Make sure you check out the following URLs:
http://REPORTSERVERNAME/Reports/Pages/Folder.aspx?ItemPath=%2fDataSources
http://REPORTSERVERNAME/Reports/Pages/Folder.aspx?ItemPath=%2fDataSets
Then choose Folder Settings
(or the appropriate individual DataSource or DataSet) and select Security. The user group needs to have the Browser permission.
What worked for me was:
Go to Site Setting
Click on "Configure site-wide security"
Click "New Role Assignment" button in top bar
Give the new role the following name "Everyone"
Of the available roles, grant it "System User" only
Click "Apply"
That should do it,
Good luck!
Just like Nasser, I know this was a while ago but I wanted to post my solution for anyone who has this problem in the future.
I had my report setup so that it would use a data connection in a Data Connection library hosted on SharePoint. My issue was that I did not have the data connection 'approved' so that it was usable by other users.
Another thing to look for would to make sure that the permissions on that Data Connection library also allows read to the select users.
Hope this helps someone sooner or later!
For SQL Reporting Services 2012 - SP1 and SharePoint 2013.
I got the same issue:
The permissions granted to user '[AppPoolAccount]' are insufficient for performing this operation.

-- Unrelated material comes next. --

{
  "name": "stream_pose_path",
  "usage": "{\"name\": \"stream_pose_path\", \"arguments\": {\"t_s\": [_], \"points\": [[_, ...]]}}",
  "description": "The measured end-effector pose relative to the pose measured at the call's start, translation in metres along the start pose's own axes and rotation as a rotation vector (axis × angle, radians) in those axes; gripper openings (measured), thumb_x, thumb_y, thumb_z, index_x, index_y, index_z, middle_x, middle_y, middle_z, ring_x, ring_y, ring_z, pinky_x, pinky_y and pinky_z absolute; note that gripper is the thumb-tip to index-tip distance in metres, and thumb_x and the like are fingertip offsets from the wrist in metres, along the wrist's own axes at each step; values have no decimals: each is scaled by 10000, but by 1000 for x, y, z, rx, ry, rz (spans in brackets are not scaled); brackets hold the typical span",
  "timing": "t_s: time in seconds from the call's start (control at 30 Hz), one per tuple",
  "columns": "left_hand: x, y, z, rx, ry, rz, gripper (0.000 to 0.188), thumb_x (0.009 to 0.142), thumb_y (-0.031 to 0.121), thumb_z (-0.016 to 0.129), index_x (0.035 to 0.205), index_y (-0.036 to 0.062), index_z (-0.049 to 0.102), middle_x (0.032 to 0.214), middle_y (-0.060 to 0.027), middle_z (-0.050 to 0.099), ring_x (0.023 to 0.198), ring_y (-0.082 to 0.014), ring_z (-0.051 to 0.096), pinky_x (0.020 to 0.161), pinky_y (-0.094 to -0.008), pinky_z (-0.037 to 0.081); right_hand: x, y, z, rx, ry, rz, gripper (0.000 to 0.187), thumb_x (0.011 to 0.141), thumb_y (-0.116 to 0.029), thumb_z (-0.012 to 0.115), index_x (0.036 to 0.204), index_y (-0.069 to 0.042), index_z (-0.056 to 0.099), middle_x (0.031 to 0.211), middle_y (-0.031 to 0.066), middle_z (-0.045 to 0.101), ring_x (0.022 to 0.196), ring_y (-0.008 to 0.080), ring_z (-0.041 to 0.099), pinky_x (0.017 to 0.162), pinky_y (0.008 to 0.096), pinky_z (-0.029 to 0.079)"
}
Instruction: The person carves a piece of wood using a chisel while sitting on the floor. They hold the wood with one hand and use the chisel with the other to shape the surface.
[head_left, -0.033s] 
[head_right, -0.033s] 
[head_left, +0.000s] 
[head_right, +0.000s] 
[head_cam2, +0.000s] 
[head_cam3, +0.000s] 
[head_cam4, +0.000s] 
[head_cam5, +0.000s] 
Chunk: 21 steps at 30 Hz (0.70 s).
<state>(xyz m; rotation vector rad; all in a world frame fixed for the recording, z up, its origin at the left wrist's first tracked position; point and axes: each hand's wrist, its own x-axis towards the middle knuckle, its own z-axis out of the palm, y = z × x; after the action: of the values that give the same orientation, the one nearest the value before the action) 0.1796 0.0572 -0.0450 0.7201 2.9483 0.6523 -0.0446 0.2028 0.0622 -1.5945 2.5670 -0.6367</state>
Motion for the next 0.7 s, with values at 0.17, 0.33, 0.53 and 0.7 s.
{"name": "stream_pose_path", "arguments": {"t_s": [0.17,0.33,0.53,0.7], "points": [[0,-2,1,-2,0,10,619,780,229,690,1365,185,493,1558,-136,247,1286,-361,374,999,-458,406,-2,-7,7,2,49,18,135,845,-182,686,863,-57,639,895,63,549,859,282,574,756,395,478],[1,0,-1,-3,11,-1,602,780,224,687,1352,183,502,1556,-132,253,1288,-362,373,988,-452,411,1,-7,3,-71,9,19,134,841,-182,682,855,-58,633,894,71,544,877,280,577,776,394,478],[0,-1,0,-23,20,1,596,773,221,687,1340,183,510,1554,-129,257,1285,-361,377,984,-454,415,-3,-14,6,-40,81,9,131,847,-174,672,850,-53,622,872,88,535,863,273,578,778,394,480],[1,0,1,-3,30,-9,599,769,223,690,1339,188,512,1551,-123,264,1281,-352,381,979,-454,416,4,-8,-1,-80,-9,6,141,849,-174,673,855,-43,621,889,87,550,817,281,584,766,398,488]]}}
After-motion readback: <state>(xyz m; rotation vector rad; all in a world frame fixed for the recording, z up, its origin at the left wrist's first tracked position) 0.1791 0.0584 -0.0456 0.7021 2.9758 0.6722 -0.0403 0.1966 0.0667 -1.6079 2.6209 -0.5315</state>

I went into the service application settings, clicked Key Management, then Change key and had it regenerate the key.
Thanks for Sharing. After struggling for 1.5 days, noticed that Report Server was configured with wrong domain IP. It was configured with backup domain IP which is offline. I have identified this in the user group configuration where Domain name was not listed. Changed IP and reboot the Report server. Issue resolved.
Run BIDS as administrator despite of existing membership of Administrators group.